CEO, International Federation of Accountants
The International Federation of Accountants (IFAC) was proud to be a part of the historic meeting at the end of 2009 at St James’s Palace, convened by His Royal Highness Prince Charles. IFAC, Mervyn King, the Global Reporting Initiative, and Accounting for Sustainability were joined by regulators, accounting firms, asset owners and asset managers, among others, to discuss an enhanced corporate reporting system that would enable boards of directors to discharge a duty of accountability beyond financial performance.
The outcome was the formation of the International Integrated Reporting Council – a multi-stakeholder coalition to make integrated reporting a reality. Within the IIRC, IFAC played a leading role in the development and emergence in late 2010 of the International <IR> Framework. Based on a six-capitals model, the <IR> Framework continues to provide the principles and concepts for thinking and reporting on value creation in the context of the digital, knowledge-driven, and resource-constrained world of the 21st century.
For the accountancy profession, developing integrated reporting was a milestone. Financial accounting and reporting have long been the language of business and capital markets. They are critical but on their own, they are not sufficient for boards to discharge their duty of accountability for long-term value creation. Integrated thinking and reporting are fundamental components of creating a more sustainable and inclusive global economy and achieving the United Nations’ Sustainable Development Goals.
Integrated reporting provides a foundation for rethinking value creation. It empowers organizations to break down reporting silos and recast reporting as a more meaningful activity involving the measurement, management and communication of what matters to long-term success while delivering short-term resilience and performance.
We are now again at a crossroads. Since the IIRC’s formation, the interest in and evolution of sustainable finance and environmental, social and governance (ESG) reporting has moved up several gears. This period of innovation and development has led to more diverse reporting on a wider range of issues which has gone some way to provide more transparency to stakeholders. But investors and capital markets complain that sustainability and ESG disclosure still is inadequate to inform investment decisions.
We now need to respond to demand from investors, policymakers, and other stakeholders for a reporting system that delivers consistent, comparable, reliable, and assurable information related to enterprise value creation and sustainable development. The price of continuing with a fragmented approach is inefficiency, increased cost to investors and companies, and a lack of trust.

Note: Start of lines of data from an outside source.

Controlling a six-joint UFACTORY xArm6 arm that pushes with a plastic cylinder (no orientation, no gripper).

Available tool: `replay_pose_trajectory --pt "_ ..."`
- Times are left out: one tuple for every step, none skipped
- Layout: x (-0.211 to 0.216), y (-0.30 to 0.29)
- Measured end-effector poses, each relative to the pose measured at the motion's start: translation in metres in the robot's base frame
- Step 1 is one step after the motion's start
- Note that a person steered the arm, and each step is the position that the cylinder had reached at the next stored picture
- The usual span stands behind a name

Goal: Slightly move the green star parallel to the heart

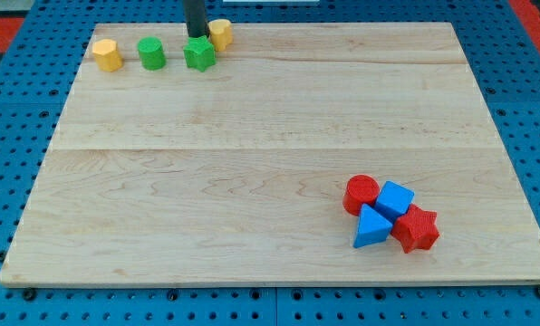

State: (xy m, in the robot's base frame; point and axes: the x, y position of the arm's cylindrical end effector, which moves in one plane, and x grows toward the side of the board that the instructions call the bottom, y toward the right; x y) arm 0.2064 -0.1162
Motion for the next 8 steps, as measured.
replay_pose_trajectory --pt "-0.014 0.006" --pt "0.038 0.054" --pt "0.038 0.070" --pt "0.047 0.039" --pt "0.117 0.045" --pt "0.118 0.015" --pt "0.084 -0.023" --pt "0.084 -0.006"
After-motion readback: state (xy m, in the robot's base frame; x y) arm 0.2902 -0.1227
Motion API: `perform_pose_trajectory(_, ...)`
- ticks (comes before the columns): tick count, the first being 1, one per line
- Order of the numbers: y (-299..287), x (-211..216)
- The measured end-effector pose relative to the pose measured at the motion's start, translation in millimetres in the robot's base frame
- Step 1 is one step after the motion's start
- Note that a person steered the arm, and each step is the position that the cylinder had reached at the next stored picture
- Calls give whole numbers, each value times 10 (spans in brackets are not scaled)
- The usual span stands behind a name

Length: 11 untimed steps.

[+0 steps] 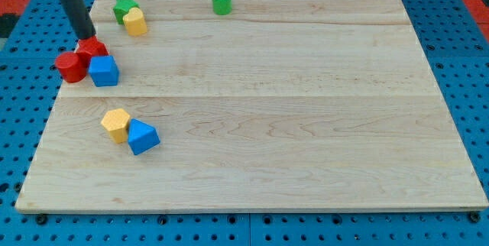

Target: Move the red star closer to the yellow heart

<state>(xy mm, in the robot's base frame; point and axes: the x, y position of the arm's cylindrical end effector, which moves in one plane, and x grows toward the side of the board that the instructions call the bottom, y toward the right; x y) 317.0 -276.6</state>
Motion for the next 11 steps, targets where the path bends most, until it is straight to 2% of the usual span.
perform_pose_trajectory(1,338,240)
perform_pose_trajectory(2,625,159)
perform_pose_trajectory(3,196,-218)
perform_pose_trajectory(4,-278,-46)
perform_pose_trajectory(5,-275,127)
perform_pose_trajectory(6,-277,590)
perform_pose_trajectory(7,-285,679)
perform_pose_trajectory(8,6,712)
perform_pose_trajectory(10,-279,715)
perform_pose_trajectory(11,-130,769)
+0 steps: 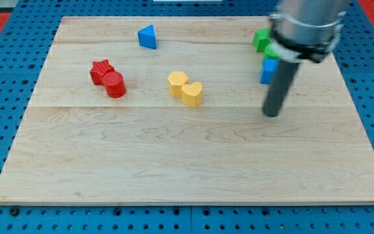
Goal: Move the yellow heart to the bottom side of the blue cube
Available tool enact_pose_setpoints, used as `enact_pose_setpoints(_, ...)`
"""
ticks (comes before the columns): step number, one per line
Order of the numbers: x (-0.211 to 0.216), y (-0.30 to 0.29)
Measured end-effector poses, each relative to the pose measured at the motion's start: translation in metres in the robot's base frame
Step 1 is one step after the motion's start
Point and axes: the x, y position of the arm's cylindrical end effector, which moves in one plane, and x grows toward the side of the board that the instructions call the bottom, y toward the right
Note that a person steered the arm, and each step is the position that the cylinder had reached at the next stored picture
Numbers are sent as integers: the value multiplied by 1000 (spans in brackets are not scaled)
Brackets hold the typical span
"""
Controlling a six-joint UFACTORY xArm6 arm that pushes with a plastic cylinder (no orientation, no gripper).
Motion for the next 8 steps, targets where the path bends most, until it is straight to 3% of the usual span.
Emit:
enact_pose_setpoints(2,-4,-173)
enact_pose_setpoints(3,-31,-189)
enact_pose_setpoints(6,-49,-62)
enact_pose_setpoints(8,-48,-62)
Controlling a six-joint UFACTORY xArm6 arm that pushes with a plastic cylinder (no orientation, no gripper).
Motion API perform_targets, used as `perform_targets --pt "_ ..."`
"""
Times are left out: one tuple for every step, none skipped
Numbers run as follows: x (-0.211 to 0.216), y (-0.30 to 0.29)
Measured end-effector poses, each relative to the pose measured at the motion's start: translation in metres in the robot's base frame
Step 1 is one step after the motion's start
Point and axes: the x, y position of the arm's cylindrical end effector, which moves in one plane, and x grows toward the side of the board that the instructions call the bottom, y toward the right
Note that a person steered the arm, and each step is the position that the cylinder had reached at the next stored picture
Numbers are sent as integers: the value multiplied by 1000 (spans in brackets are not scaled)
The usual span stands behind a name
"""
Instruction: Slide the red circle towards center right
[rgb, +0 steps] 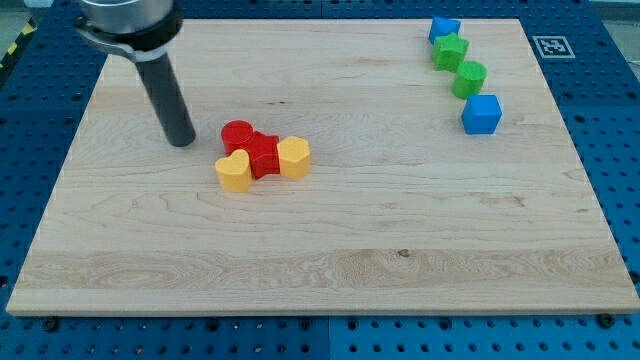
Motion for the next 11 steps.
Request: perform_targets --pt "1 35" --pt "2 58" --pt "7 67" --pt "11 74" --pt "11 98" --pt "8 117" --pt "5 136" --pt "-2 158" --pt "-7 182" --pt "-14 211" --pt "-15 241"
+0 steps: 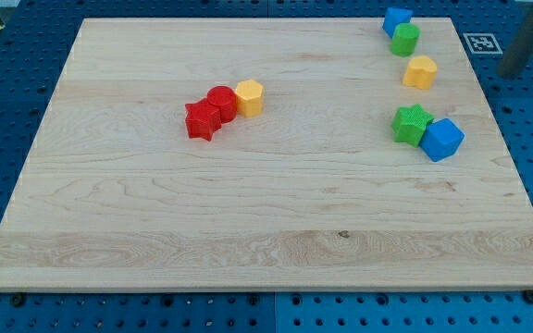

In our view, the International Financial Reporting Standards (IFRS) Foundation, with its independence, good governance, and track record of due process, is in the best place to lead. It should do so by establishing a new International Sustainability Standards Board alongside the International Accounting Standards Board (IASB). Under the IFRS umbrella, this new board can garner support from public authorities like the International Organization of Securities Commissions, which is critical to legitimacy and the ultimate adoption of standards.
Integrated reporting, in conjunction with the IASB’s Management Commentary, provides the crucial link between financial reporting with sustainability and ESG reporting. It also extends to other capitals, including intellectual capital, which together comprise the value missing from traditional financial reporting.
As well as bringing together all relevant narrative, quantified and monetized information related to value creation, an integrated reporting process has three key features. First, it incorporates the same level of quality expected from financial reporting. Second, it is a predictive as well as historical analysis of performance and resilience. Third, and of critical and unique value, it can enable integrated management thinking, which is what is ultimately needed to improve decision making and capital allocation.
The accountancy profession continues to be an integral part of a multi-stakeholder corporate reporting system to help companies, economies, and societies achieve a more sustainable future. Our strategic partnership with the IIRC continues to support the advocacy and engagement of integrated thinking and reporting among the over 3.5 million professional accountants worldwide.